GOAL OF THE EXERCISE:
Would you please copy every line of the material that follows, exactly as it reads?

------------------------------------

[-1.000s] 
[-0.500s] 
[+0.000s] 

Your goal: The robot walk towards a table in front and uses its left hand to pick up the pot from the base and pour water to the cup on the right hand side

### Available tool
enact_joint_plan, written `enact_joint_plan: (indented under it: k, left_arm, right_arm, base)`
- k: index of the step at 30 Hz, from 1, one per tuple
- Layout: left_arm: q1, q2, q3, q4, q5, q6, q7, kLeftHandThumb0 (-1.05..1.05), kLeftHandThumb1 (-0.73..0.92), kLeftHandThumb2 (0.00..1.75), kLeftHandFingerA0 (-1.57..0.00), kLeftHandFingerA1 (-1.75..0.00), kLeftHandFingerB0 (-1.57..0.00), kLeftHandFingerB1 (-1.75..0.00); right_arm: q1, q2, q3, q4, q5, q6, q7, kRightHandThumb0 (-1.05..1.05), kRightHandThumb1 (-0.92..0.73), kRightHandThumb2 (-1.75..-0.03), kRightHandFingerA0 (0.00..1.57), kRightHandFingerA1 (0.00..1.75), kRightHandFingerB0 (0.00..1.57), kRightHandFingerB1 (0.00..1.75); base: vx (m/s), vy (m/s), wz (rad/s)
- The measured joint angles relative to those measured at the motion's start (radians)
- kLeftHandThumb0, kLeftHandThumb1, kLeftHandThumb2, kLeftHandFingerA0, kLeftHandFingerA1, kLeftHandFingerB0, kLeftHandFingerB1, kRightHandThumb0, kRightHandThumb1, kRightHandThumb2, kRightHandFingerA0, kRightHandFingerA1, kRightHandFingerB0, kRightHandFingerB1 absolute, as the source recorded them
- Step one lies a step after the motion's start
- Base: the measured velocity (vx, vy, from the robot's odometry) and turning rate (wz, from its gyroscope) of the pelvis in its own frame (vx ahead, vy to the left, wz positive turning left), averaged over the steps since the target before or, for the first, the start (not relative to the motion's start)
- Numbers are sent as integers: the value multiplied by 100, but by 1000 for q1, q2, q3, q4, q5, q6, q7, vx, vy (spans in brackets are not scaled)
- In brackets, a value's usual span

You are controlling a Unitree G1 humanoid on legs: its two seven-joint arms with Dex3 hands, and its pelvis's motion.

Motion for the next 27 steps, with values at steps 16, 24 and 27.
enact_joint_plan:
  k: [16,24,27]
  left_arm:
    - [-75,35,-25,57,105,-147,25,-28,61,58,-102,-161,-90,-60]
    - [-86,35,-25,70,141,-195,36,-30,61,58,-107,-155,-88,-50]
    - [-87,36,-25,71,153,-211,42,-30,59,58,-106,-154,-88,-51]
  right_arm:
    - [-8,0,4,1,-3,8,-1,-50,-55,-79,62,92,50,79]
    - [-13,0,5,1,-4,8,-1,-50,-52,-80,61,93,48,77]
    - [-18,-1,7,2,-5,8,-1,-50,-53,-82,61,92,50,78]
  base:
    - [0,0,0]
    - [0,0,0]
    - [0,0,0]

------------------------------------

EXERCISE SOLUTION:
[-1.000s] 
[-0.500s] 
[+0.000s] 

Your goal: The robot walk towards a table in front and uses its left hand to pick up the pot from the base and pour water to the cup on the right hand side

### Available tool
enact_joint_plan, written `enact_joint_plan: (indented under it: k, left_arm, right_arm, base)`
- k: index of the step at 30 Hz, from 1, one per tuple
- Layout: left_arm: q1, q2, q3, q4, q5, q6, q7, kLeftHandThumb0 (-1.05..1.05), kLeftHandThumb1 (-0.73..0.92), kLeftHandThumb2 (0.00..1.75), kLeftHandFingerA0 (-1.57..0.00), kLeftHandFingerA1 (-1.75..0.00), kLeftHandFingerB0 (-1.57..0.00), kLeftHandFingerB1 (-1.75..0.00); right_arm: q1, q2, q3, q4, q5, q6, q7, kRightHandThumb0 (-1.05..1.05), kRightHandThumb1 (-0.92..0.73), kRightHandThumb2 (-1.75..-0.03), kRightHandFingerA0 (0.00..1.57), kRightHandFingerA1 (0.00..1.75), kRightHandFingerB0 (0.00..1.57), kRightHandFingerB1 (0.00..1.75); base: vx (m/s), vy (m/s), wz (rad/s)
- The measured joint angles relative to those measured at the motion's start (radians)
- kLeftHandThumb0, kLeftHandThumb1, kLeftHandThumb2, kLeftHandFingerA0, kLeftHandFingerA1, kLeftHandFingerB0, kLeftHandFingerB1, kRightHandThumb0, kRightHandThumb1, kRightHandThumb2, kRightHandFingerA0, kRightHandFingerA1, kRightHandFingerB0, kRightHandFingerB1 absolute, as the source recorded them
- Step one lies a step after the motion's start
- Base: the measured velocity (vx, vy, from the robot's odometry) and turning rate (wz, from its gyroscope) of the pelvis in its own frame (vx ahead, vy to the left, wz positive turning left), averaged over the steps since the target before or, for the first, the start (not relative to the motion's start)
- Numbers are sent as integers: the value multiplied by 100, but by 1000 for q1, q2, q3, q4, q5, q6, q7, vx, vy (spans in brackets are not scaled)
- In brackets, a value's usual span

You are controlling a Unitree G1 humanoid on legs: its two seven-joint arms with Dex3 hands, and its pelvis's motion.

Motion for the next 27 steps, with values at steps 16, 24 and 27.
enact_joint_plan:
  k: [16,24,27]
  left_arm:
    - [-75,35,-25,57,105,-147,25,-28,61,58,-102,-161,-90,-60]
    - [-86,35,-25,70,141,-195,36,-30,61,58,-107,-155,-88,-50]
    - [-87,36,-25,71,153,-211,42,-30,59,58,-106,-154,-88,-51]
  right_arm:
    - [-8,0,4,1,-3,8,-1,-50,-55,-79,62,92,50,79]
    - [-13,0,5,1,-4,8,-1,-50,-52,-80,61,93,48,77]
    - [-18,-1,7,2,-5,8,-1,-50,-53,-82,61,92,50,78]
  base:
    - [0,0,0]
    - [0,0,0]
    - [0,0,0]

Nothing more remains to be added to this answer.